Yes I don't know why the British didn't operate more aircraft, the Illustrious class obviously could operate up to 60 fighters. Imagine what a difference it would have made during "Pedestal" to have 150+ fighters defending the fleet instead of only about 75 total. (Argus 20 aircraft, Spit V/SeaHurri; Indomitable 31 SeaHurri, 24 Albacore; Victorious 12 Hurri, 12 Spit V, 12 Albacore) They could have had 60 Martlet/Hurri/Spit V on the Victorious, probably 75 on the Indomitable. They could still have operated 3 squadrons of Albacores + another 25 Martlet/SeaHurri from the Argus Furious.
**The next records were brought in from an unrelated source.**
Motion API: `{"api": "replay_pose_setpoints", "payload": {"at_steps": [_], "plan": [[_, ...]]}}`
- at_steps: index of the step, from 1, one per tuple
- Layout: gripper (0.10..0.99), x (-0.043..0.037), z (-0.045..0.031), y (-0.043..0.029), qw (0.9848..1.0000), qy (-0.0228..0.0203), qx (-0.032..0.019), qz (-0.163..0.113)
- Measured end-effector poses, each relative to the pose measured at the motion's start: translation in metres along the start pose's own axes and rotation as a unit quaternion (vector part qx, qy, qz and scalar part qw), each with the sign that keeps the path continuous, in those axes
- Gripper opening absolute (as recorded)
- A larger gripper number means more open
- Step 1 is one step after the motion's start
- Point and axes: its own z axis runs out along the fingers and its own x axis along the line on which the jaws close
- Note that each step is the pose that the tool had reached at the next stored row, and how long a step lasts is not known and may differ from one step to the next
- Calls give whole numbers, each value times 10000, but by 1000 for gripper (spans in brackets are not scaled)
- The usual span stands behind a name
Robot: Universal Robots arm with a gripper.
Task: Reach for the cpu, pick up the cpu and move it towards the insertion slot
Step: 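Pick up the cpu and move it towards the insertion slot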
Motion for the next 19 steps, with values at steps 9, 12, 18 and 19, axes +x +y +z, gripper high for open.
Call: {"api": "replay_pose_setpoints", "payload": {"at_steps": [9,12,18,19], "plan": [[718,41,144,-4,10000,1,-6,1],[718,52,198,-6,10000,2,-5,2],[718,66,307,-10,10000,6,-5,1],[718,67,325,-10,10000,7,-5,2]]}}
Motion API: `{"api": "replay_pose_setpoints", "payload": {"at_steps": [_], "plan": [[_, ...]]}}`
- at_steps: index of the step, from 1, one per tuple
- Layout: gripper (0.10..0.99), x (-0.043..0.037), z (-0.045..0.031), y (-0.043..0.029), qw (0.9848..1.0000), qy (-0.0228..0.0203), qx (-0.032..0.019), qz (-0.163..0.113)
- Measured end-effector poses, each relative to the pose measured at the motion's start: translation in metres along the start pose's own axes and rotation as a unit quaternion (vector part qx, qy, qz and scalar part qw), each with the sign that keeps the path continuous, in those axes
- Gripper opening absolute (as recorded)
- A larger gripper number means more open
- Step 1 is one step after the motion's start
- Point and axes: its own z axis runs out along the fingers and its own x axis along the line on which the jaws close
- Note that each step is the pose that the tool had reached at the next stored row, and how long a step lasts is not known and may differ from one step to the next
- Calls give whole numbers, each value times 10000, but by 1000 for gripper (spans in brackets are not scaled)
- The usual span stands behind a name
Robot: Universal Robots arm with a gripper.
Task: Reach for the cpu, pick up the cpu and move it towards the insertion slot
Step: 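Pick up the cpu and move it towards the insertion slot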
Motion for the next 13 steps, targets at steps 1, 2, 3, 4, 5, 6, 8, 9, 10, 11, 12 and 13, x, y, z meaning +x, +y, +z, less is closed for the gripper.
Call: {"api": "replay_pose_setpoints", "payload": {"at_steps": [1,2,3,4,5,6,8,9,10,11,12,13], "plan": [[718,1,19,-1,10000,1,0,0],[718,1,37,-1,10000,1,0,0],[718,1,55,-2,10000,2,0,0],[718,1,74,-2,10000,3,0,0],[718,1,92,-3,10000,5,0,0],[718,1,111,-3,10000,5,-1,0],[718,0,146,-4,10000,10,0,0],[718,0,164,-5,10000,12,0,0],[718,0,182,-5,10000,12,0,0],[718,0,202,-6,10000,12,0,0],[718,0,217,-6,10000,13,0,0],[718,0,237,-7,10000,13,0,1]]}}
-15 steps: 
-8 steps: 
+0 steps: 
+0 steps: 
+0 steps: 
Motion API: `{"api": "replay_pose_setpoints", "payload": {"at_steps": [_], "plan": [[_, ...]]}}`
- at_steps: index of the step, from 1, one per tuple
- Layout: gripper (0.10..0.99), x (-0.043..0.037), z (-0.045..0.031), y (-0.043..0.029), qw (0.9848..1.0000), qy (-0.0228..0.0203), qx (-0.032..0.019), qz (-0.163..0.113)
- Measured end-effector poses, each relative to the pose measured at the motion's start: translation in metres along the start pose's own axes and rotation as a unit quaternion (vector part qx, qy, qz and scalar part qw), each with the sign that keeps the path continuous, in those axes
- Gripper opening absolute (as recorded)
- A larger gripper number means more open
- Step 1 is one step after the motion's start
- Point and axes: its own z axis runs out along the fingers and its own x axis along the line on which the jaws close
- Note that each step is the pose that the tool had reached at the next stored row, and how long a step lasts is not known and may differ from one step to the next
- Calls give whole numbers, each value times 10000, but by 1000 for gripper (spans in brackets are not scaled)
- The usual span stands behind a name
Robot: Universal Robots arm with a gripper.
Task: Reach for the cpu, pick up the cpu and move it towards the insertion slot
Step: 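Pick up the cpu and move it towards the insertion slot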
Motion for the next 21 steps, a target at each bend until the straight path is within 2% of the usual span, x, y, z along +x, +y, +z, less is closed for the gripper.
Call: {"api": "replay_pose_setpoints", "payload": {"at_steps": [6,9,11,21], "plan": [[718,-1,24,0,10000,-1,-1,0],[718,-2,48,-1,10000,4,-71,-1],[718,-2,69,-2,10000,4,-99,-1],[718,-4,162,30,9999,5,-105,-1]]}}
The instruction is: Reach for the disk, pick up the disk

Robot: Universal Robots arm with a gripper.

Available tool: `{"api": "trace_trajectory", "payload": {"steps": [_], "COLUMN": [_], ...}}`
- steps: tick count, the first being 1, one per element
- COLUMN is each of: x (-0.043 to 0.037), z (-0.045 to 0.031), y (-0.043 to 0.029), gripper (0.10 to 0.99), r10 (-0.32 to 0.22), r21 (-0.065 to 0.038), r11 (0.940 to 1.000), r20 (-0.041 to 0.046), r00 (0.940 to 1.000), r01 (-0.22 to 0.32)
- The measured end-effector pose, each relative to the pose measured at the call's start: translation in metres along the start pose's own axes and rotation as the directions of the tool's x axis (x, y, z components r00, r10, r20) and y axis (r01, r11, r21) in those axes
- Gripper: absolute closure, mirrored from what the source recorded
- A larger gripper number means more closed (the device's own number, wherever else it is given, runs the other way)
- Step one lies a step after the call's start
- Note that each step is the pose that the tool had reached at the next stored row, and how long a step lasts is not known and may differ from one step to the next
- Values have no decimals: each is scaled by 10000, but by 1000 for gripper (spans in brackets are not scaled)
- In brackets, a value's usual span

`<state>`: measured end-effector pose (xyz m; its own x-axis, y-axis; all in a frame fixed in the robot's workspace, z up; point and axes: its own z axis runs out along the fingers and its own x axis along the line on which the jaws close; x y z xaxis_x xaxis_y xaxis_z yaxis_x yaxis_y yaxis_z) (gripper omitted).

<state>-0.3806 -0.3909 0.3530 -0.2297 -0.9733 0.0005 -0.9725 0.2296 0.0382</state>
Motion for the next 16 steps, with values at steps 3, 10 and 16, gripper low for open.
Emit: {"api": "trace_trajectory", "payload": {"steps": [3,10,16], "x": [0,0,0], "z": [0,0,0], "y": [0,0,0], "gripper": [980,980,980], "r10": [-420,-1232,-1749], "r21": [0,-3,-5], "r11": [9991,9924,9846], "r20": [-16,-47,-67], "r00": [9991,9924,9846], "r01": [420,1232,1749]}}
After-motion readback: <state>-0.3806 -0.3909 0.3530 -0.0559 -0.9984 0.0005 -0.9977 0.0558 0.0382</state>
Considering that Victorious Indomitable were both put out of action for 6 months by the Axis bombings, it might have prevented this. With that much fighter cover they could have protected the fleet all the way instead of turning back. Yes I know that in the end the tanker "Ohio" DID make into Malta harbour, but just barely!


----------



## renrich (Dec 7, 2007)

The British carriers did not have the capacity to carry as many AC as the US carriers. It may have been because of the armored flight deck and weight considerations. I believe the steam catapult is being superseded in the new US carrier designs by electro magnetic catapults.


----------



## Glider (Dec 7, 2007)

No doubt if we had the aircraft we would have done better for Pedestal, but it was worse than you think.
Eagle - 16 Sea Hurricanes plus 4 spares with their wings removed.
Victorious - 6 Sea Hurricanes, 16 Fulmars, 12 Albacores
Argus - 5 Sea Hurricanes (returned before convoy started)
Indomitable - 22 Sea Hurricanes, 10 Martlets, 16 Albacores

You have to feel for the Fulmar crews going up against 109's.


----------



## renrich (Dec 7, 2007)

I have often wondered what the British were thinking about when the deployed the Fulmar as a carrier fighter. I believe they were fairly effective against unescorted JU87s.


----------



## Glider (Dec 7, 2007)

I always wondered what we were doing developing the Fulmar in the first place. A cleaned up Battle was never going to get anywhere.


----------



## maxs75 (Dec 7, 2007)

freebird said:


> Yes I don't know why the British didn't operate more aircraft, the Illustrious class obviously could operate up to 60 fighters. Imagine what a difference it would have made during "Pedestal" to have 150+ fighters defending the fleet instead of only about 75 total. (Argus 20 aircraft, Spit V/SeaHurri; Indomitable 31 SeaHurri, 24 Albacore; Victorious 12 Hurri, 12 Spit V, 12 Albacore) They could have had 60 Martlet/Hurri/Spit V on the Victorious, probably 75 on the Indomitable. They could still have operated 3 squadrons of Albacores + another 25 Martlet/SeaHurri from the Argus Furious.
> 
> Considering that Victorious Indomitable were both put out of action for 6 months by the Axis bombings, it might have prevented this. With that much fighter cover they could have protected the fleet all the way instead of turning back. Yes I know that in the end the tanker "Ohio" DID make into Malta harbour, but just barely!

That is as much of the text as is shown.